Homogeneización de la producción, del consumo,
de la ideología y de la cultura

La globalización ha dado lugar a un importante proceso de homogeneización de la producción. Tanto en los métodos de trabajo, como en la tecnología aplicada, como en los productos finales, la homogeneidad es la tendencia predominante. Por consiguiente, disminuye la especialización y los productos no se diferencian por su origen nacional.

Ese fenómeno, a su vez, repercute de forma considerable sobre el consumo que, a su vez, se homogeneiza. El vestido, los medios de locomoción, el ocio, incluso la alimentación, son cada vez más homogéneos. Se pierden las especialidades y se uniformizan los hábitos, dando lugar a una considerable pérdida de la diversidad.

Ello va generando además una ideología también homogeneizadora, que a través de los potentes medios de comunicación abarca la práctica totalidad del planeta. E incide sobre la cultura, que se uniformiza, que pierde originalidad, que se norteamericaniza: la música, el cine, la televisión, la literatura, etc. Están sometidas a un profundo acoso del american way of life. Y, además, la propia lengua de los ciudadanos se ve sometida al cada vez mayor acoso del inglés.

Lejos de ser un avance en la culturización de la humanidad a lo que se está asistiendo es a un achatamiento de la cultura, a una mediocridad cada vez más acusada. Por supuesto, este fenómeno incide de forma negativa en el desarrollo humano, aunque los índices mediante los cuales se mide no lo registren. Ciertamente hay resistencias ante este proceso: el nacionalismo, el fundamentalismo religioso y la etnicidad, son algunas de sus manifestaciones más notables.

Y en el ámbito político se asienta la idea de la universalización de los derechos humanos, entendidos, por supuesto, como imitación de los hábitos e instituciones políticas de los países occidentales. En nombre de los derechos humanos se perpetran auténticos genocidios y se acaba con la independencia y la diversidad de comportamientos de infinidad de pueblos. La crisis de soberanía de los Estados nacionales, a su vez, está favoreciendo la aparición de un importante vacío político, no sólo en el ámbito de la regulación económica, sino incluso en el ámbito del bienestar y la salud de la población. Por ejemplo, la proliferación de casos de contaminación alimenticia detectados en Europa y en América, está carente de cualquier legislación de carácter mundial que impida la venta de productos contaminados fuera del espacio en el que se produjo la contaminación. Es decir, que productos belgas contaminados puedan ser vendidos, por ejemplo, en algún país del Tercer Mundo, sin que exista autoridad alguna que pueda impedirlo.

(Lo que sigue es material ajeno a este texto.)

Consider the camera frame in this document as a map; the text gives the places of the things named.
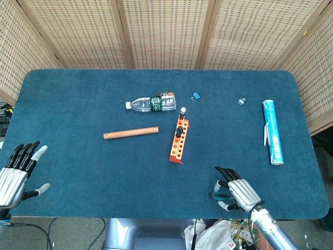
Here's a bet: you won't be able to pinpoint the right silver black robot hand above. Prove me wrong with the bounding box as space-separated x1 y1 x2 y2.
209 166 265 212

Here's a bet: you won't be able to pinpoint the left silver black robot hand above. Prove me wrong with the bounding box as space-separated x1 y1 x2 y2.
0 141 50 209

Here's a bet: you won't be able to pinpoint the large teal black screwdriver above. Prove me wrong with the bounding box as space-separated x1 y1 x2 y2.
209 191 235 203

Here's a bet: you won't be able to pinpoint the orange tool holder rack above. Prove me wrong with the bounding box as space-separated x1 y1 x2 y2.
168 114 191 165

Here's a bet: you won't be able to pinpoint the white plastic bag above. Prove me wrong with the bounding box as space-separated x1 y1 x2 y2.
184 220 234 250

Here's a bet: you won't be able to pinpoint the light blue cylindrical tube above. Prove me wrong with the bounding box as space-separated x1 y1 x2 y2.
262 99 285 166

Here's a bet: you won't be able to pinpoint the blue felt table mat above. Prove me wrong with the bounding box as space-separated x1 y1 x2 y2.
6 69 330 219

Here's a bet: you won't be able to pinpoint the blue-grey robot torso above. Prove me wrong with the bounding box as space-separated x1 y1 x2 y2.
103 218 193 250

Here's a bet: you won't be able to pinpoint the wooden dowel rod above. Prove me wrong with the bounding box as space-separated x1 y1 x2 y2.
103 126 159 141

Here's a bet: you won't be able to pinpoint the clear plastic water bottle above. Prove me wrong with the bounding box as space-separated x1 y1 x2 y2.
125 96 178 113

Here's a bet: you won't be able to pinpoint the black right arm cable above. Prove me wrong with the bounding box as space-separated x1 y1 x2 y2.
248 202 263 250

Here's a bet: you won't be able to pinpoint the black floor cables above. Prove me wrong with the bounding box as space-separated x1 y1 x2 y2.
10 218 57 250

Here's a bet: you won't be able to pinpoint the black equipment with cables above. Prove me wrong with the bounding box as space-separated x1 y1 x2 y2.
0 103 14 136

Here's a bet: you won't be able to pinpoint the black hanging cable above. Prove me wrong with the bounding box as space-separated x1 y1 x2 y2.
191 218 197 250

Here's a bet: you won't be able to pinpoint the thin blue floor cable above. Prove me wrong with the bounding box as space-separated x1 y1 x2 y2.
93 218 107 247

La humanidad avanza, al parecer inexorablemente, hacia la globalización. Pero si bien está muy avanzado este proceso en lo que atañe a la economía y a sus efectos sobre la ideología y la cultura, está aun muy lejos de la globalización democrática de la política y el autentico derecho a los derechos humanos y a los derechos de los pueblos. Lo que está avanzando es la construcción de organizaciones mundiales de carácter represivo, como la OTAN, pero instituciones de representación como la ONU, la UNESCO, la FAO, la OMS y otras están sufriendo u profundo desgaste. Sería preciso una reacción decida de los ciudadanos para exigir una democratización política de las instituciones de carácter mundial que ya existen, y la creación de aquella que aun no existen, como por ejemplo, por citar una, una institución que controle y frene el deterioro del medio ambiente y permita construir una sociedad mundial en la que sea posible el desarrollo sostenible.